The Jewish Student Union, which first formed last year but took a small presence in the community, is designed to bring Jewish students together in a fun yet educational way.
Led by junior presidents Taylor Soroka and Amanda Levin, the Jewish Student Union club partners with the National Conference of Synagogue Youth (NCSY), which is an Orthodox Jewish youth group sponsored by the Orthodox Union. JSU has been around since 2002, but only started in the Greater Washington Area in 2012. This community now has 10 clubs, as part of the over 150 clubs around the United States. “Participation is always free and open to anyone, regardless of their background,” junior president Taylor Soroka said.
Standing strong with 35 members, the club serves to unite the Jewish community at the school. While the club is run by Soroka and Levin, they partner with Rabbi Aryeh Wielgus, Greater Washington JSU coordinator from Atlantic Seaboard NCSY to run the meetings every other week. Wielgus works for NCSY to help run the JSU meetings across the Greater Washington Area. “Aryeh plans every meeting with Taylor and me in advance so we have something entertaining yet educational to offer to members,” Levin said. “We often do activities involving upcoming holidays or events in the Jewish calendar.”

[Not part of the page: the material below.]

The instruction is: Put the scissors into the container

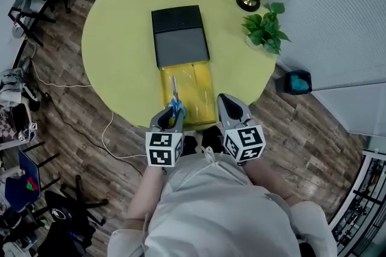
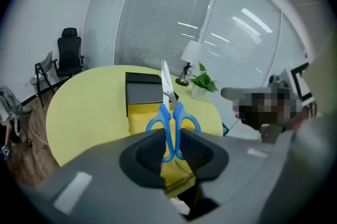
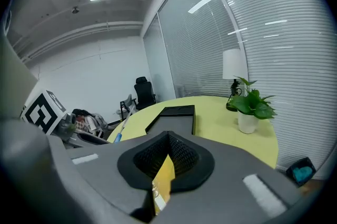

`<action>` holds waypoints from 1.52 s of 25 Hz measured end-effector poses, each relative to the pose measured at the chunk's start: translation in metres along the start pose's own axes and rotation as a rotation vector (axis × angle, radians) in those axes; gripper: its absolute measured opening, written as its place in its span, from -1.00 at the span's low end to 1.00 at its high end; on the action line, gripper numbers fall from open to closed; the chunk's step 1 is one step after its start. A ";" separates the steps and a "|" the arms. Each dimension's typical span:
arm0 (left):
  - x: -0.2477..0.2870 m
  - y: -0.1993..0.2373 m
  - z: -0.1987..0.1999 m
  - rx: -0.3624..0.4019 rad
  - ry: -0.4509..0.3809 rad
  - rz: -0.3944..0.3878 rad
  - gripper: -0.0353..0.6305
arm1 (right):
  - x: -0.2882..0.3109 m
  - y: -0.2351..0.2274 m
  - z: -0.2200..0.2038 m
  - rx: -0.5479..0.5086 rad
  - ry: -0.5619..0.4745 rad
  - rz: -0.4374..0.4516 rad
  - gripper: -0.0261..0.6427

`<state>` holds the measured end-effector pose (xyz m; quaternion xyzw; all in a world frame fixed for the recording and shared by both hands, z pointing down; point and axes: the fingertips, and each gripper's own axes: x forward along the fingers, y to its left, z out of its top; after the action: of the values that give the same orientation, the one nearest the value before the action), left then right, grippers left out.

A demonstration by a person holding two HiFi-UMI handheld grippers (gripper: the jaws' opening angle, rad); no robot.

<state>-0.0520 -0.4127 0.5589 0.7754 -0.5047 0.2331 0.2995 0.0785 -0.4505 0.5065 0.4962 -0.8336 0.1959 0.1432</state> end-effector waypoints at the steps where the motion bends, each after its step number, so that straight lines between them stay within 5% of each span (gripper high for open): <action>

According to Wielgus, JSU is a network of student-run clubs for teens interested in learning about Jewish culture and tradition. While many of the teens attending are Jewish and are interested in learning about their heritage, some of the teens participating are not Jewish but are interested in learning about what Jewish culture is. Therefore, the club tries to run programming that can cater to all students.

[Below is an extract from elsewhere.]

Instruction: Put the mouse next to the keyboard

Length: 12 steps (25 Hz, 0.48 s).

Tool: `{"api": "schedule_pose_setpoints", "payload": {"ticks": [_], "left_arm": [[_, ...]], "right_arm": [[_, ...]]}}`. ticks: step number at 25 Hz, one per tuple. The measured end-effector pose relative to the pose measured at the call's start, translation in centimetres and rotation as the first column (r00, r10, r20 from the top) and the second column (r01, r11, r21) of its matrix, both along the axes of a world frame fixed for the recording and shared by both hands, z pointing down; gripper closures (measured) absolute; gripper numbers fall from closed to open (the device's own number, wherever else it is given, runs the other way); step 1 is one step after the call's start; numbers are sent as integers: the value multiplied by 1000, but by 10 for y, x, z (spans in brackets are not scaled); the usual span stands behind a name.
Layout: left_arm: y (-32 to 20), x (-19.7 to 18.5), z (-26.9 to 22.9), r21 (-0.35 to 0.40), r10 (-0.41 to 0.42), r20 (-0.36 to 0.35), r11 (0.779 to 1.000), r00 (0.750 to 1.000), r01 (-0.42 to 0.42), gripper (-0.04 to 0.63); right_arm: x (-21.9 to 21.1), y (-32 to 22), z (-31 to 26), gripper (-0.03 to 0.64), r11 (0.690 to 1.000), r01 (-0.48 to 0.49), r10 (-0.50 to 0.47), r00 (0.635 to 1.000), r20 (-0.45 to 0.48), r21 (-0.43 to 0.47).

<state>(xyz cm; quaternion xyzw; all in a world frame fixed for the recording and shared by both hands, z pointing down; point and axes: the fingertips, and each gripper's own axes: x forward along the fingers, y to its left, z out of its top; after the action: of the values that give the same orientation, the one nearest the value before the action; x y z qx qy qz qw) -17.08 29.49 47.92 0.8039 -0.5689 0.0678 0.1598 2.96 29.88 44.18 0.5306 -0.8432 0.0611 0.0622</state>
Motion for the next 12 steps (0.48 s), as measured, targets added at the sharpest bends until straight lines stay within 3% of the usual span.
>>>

After Soroka connected with Wielgus and JSU through a program, the club has expanded drastically and continues to grow every meeting. “Judaism is an important part of my life so I like being part of the club,” sophomore member Aliza Reinstein said. “It is cool to know there are people in the school with the same views as me.”
Wielgus visits multiple schools in the area to conduct JSU meetings through NCSY in hopes to educate Jewish youth. “What I do is to coordinate all the clubs and make sure the teen leaders have the support they need to ensure the cub remains successful,” Wielgus said. “I’ll provide free pizza and the program for a club, be it a fun game, a discussion, or anything else the teens want related to Jewish culture.”
The JSU is on the rise here, educating Jewish youth one free slice of pizza at a time.